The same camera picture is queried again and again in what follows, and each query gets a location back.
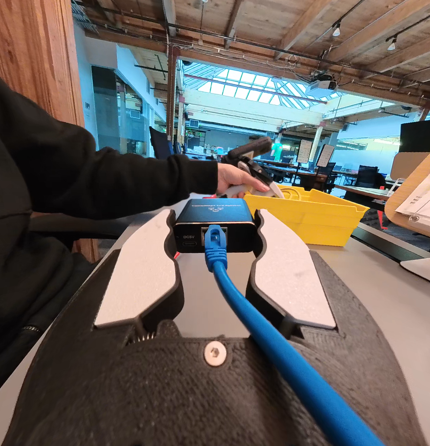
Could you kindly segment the white board base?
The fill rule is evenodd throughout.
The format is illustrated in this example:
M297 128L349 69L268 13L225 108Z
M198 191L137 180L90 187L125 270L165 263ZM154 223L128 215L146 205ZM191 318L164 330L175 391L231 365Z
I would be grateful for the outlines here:
M400 262L402 268L430 282L430 258L405 260Z

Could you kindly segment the cardboard panel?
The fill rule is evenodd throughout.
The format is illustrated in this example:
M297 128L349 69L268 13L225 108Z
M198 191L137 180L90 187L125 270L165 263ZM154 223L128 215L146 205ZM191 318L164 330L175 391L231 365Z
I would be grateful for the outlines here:
M430 153L425 152L401 152L393 159L390 178L397 180L406 179L421 164Z

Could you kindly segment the wooden instruction board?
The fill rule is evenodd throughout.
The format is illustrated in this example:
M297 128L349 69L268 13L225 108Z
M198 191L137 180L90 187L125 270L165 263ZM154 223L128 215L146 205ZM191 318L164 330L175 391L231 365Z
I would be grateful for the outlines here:
M430 154L418 167L404 179L402 185L393 193L385 204L385 214L391 222L414 232L430 237L430 219L408 216L396 212L396 209L408 198L416 187L430 174Z

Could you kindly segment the person's left forearm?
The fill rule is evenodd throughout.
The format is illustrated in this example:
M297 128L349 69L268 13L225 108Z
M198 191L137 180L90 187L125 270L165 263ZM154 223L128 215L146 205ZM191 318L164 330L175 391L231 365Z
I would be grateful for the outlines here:
M105 149L80 172L71 215L107 220L157 210L189 198L214 194L218 163L171 155L166 160L118 154Z

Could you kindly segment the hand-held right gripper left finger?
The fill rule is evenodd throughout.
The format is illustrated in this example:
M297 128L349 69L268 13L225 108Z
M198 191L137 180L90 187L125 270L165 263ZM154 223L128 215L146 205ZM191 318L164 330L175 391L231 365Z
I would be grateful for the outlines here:
M97 312L96 328L140 324L155 330L184 307L173 226L175 211L162 210L123 244Z

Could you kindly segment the paper instruction sheet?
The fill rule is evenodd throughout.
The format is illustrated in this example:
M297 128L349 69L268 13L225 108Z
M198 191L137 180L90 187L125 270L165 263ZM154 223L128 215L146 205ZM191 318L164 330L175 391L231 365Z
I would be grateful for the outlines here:
M430 219L430 174L396 209L396 212Z

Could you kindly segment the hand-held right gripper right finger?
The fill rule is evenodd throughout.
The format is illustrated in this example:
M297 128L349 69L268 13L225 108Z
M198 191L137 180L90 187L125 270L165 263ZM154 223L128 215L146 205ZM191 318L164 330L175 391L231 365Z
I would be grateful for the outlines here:
M247 300L278 330L336 329L310 249L269 211L256 210L255 221Z

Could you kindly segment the person's left hand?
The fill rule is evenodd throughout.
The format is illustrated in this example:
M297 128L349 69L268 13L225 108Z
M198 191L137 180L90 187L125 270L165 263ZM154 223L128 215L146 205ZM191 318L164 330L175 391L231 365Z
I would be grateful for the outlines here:
M268 192L270 188L249 173L229 164L218 163L217 195L223 195L230 187L247 186L260 192Z

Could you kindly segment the grey desk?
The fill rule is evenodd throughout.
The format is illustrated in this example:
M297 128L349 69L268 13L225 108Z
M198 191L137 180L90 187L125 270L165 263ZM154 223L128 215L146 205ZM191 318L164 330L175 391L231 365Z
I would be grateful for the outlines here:
M345 247L310 246L341 278L377 322L405 375L426 442L430 445L430 282L351 238ZM179 260L185 304L176 318L189 337L246 337L203 268L201 254Z

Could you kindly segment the wooden post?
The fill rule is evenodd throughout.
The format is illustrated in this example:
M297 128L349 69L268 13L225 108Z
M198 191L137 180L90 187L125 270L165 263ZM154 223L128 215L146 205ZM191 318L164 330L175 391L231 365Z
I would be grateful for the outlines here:
M0 1L0 220L58 207L73 168L95 152L84 128L69 1Z

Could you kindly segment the yellow plastic bin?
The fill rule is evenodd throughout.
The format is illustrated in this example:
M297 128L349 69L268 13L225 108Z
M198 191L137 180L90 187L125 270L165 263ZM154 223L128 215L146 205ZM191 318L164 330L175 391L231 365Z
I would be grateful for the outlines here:
M285 199L246 194L251 214L256 209L267 210L306 244L343 247L369 209L316 189L278 187Z

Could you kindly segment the black monitor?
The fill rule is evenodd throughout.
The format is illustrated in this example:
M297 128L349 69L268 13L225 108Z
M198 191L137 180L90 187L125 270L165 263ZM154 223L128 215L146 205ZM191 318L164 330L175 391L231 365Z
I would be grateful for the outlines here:
M430 153L430 120L401 125L399 153Z

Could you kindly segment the ceiling projector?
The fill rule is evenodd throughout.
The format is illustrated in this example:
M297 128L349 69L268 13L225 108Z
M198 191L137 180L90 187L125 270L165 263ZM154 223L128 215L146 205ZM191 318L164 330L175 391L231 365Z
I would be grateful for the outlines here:
M336 92L337 83L334 80L317 80L306 87L306 95L313 98L329 97Z

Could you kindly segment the black ethernet splitter box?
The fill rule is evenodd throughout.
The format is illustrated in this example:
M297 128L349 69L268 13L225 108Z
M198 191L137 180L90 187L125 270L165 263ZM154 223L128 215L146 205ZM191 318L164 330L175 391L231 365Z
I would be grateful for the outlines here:
M190 199L173 228L177 252L204 253L210 225L219 225L225 233L228 253L252 252L257 226L247 203L239 198Z

#####

◆ AIM OF THE TASK
Apart from the images, reproduce the listing exactly as it appears.

◆ SOLUTION TO THE EXERCISE
The same camera picture is queried again and again in what follows, and each query gets a location back.
Could you kindly segment the white board base?
The fill rule is evenodd throughout.
The format is illustrated in this example:
M297 128L349 69L268 13L225 108Z
M198 191L137 180L90 187L125 270L165 263ZM154 223L128 215L146 205ZM191 318L164 330L175 391L231 365Z
I would be grateful for the outlines here:
M400 262L402 268L430 282L430 258L405 260Z

Could you kindly segment the cardboard panel?
The fill rule is evenodd throughout.
The format is illustrated in this example:
M297 128L349 69L268 13L225 108Z
M198 191L137 180L90 187L125 270L165 263ZM154 223L128 215L146 205ZM191 318L164 330L175 391L231 365Z
I would be grateful for the outlines here:
M430 153L425 152L401 152L393 159L390 178L397 180L406 179L421 164Z

Could you kindly segment the wooden instruction board?
The fill rule is evenodd throughout.
The format is illustrated in this example:
M297 128L349 69L268 13L225 108Z
M198 191L137 180L90 187L125 270L165 263ZM154 223L128 215L146 205ZM191 318L164 330L175 391L231 365Z
I would be grateful for the outlines here:
M430 154L418 167L404 179L402 185L393 193L385 204L385 214L391 222L414 232L430 237L430 219L408 216L396 212L396 209L408 198L416 187L430 174Z

Could you kindly segment the person's left forearm?
The fill rule is evenodd throughout.
The format is illustrated in this example:
M297 128L349 69L268 13L225 108Z
M198 191L137 180L90 187L125 270L165 263ZM154 223L128 215L146 205ZM191 318L164 330L175 391L231 365Z
I would be grateful for the outlines here:
M105 149L80 172L71 215L107 220L157 210L189 198L214 194L218 163L171 155L166 160L118 154Z

Could you kindly segment the hand-held right gripper left finger?
The fill rule is evenodd throughout.
The format is illustrated in this example:
M297 128L349 69L268 13L225 108Z
M198 191L137 180L90 187L125 270L165 263ZM154 223L128 215L146 205ZM191 318L164 330L175 391L231 365Z
I would be grateful for the outlines here:
M97 312L96 328L140 324L155 330L184 307L173 226L175 211L162 210L123 244Z

Could you kindly segment the paper instruction sheet?
The fill rule is evenodd throughout.
The format is illustrated in this example:
M297 128L349 69L268 13L225 108Z
M198 191L137 180L90 187L125 270L165 263ZM154 223L128 215L146 205ZM191 318L164 330L175 391L231 365Z
I would be grateful for the outlines here:
M430 219L430 174L396 209L396 212Z

Could you kindly segment the hand-held right gripper right finger?
The fill rule is evenodd throughout.
The format is illustrated in this example:
M297 128L349 69L268 13L225 108Z
M198 191L137 180L90 187L125 270L165 263ZM154 223L128 215L146 205ZM191 318L164 330L175 391L231 365Z
I would be grateful for the outlines here:
M247 300L278 330L336 329L310 249L269 211L256 210L255 221Z

Could you kindly segment the person's left hand?
The fill rule is evenodd throughout.
The format is illustrated in this example:
M297 128L349 69L268 13L225 108Z
M198 191L137 180L90 187L125 270L165 263ZM154 223L128 215L146 205ZM191 318L164 330L175 391L231 365Z
I would be grateful for the outlines here:
M268 192L270 188L249 173L229 164L218 163L217 195L223 195L230 187L247 186L260 192Z

Could you kindly segment the grey desk?
The fill rule is evenodd throughout.
The format is illustrated in this example:
M297 128L349 69L268 13L225 108Z
M198 191L137 180L90 187L125 270L165 263ZM154 223L128 215L146 205ZM191 318L164 330L175 391L231 365Z
I would be grateful for the outlines here:
M345 247L310 246L341 278L377 322L405 375L426 442L430 445L430 282L351 238ZM179 260L185 304L176 318L189 337L246 337L203 268L201 254Z

Could you kindly segment the wooden post?
The fill rule is evenodd throughout.
The format is illustrated in this example:
M297 128L349 69L268 13L225 108Z
M198 191L137 180L90 187L125 270L165 263ZM154 223L128 215L146 205ZM191 318L164 330L175 391L231 365Z
I would be grateful for the outlines here:
M0 1L0 220L58 207L73 168L95 152L84 128L69 1Z

Could you kindly segment the yellow plastic bin?
The fill rule is evenodd throughout.
The format is illustrated in this example:
M297 128L349 69L268 13L225 108Z
M198 191L137 180L90 187L125 270L165 263ZM154 223L128 215L146 205ZM191 318L164 330L175 391L231 365Z
I would be grateful for the outlines here:
M285 199L246 194L251 214L256 209L267 210L306 244L343 247L369 209L316 189L278 187Z

Could you kindly segment the black monitor?
The fill rule is evenodd throughout.
The format is illustrated in this example:
M297 128L349 69L268 13L225 108Z
M198 191L137 180L90 187L125 270L165 263ZM154 223L128 215L146 205ZM191 318L164 330L175 391L231 365Z
I would be grateful for the outlines here:
M430 153L430 120L401 125L399 153Z

Could you kindly segment the ceiling projector?
The fill rule is evenodd throughout.
The format is illustrated in this example:
M297 128L349 69L268 13L225 108Z
M198 191L137 180L90 187L125 270L165 263ZM154 223L128 215L146 205ZM191 318L164 330L175 391L231 365Z
I would be grateful for the outlines here:
M336 92L337 83L334 80L317 80L306 87L306 95L313 98L329 97Z

Could you kindly segment the black ethernet splitter box?
The fill rule is evenodd throughout.
The format is illustrated in this example:
M297 128L349 69L268 13L225 108Z
M198 191L137 180L90 187L125 270L165 263ZM154 223L128 215L146 205ZM191 318L164 330L175 391L231 365Z
I would be grateful for the outlines here:
M190 199L173 228L177 252L204 253L210 225L219 225L225 233L228 253L252 252L257 226L247 203L239 198Z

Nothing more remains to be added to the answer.